Post Failover Readiness Task
Impact on Failover
- The post failover Readiness job failed.
- The failover succeeded, but Eyeglass UI may be outdated.
Recovery Steps
- Validate Cluster Connectivity
- Ensure Eyeglass can still reach both source and target clusters without errors.
- Manually Run “Access Zone Readiness”
- If necessary, go into Eyeglass and trigger the readiness job.
- Wait for Automatic Cycle
- If you don’t start it manually, Eyeglass will attempt to run this job again on its normal schedule.
- Uncontrolled Failover: Not run during an emergency failover.
- Data Loss Impact: None. This step only updates the Eyeglass interface.
Final Notes
- Data Loss Considerations: Most post‐failover jobs primarily update the UI and cluster states. If your failover never reached the “make writeable” step, investigate potential data consistency issues.
- Support Resources: When network or rollback logic fails, consult Eyeglass Best Practices and EMC support for more advanced recovery methods.

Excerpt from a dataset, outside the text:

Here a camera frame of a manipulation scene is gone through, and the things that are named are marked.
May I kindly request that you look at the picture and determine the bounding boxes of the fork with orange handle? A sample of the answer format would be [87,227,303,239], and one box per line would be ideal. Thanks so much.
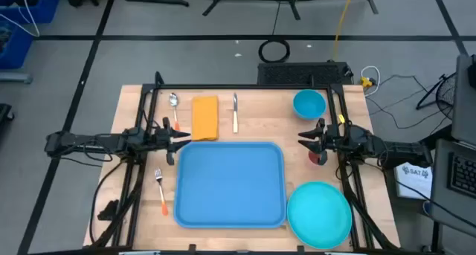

Check Client Access (Manual Step)
If this isn't done | Impact to Failover | Recovery Steps | Notes or Warnings |
---|---|---|---|
DNS SmartConnect zone validation | Note: Dual delegation switches DNS automatically after failover, requiring validation. | 1. Use nslookup to check the SmartConnect zone name. 2. Confirm the DNS delegation status. | |
Refresh session to pick up DNS change | SMB Client is unable to access data on failover due to session issues. | 1. Check SPNs using the ADSI Edit tool. 2. Confirm the DNS refresh and reinitialize sessions. | You cannot create a missing SPN on the Active Directory. |
SMB Direct Mount Shares | Dual delegation updates DNS but requires clients to reconnect for the changes to apply. | 1. Run net use //sharename /delete . 2. Run net use //sharename to reinitialize the connection. | |
NFS mounts | Dual delegation updates DNS but requires clients to remount for changes to apply. | 1. Run umount -fl /path of mount . 2. Run mount -a (reads from the fstab file) to remount. | |
DFS clients | DNS auto-switches without additional intervention. | No action needed. |
This step is completed once all critical tasks have been successfully executed. If all steps have been completed up to this point, no failures can result in data loss. This section applies to rolling back SmartConnect to the source cluster. If dual delegation is configured, no DNS steps are required.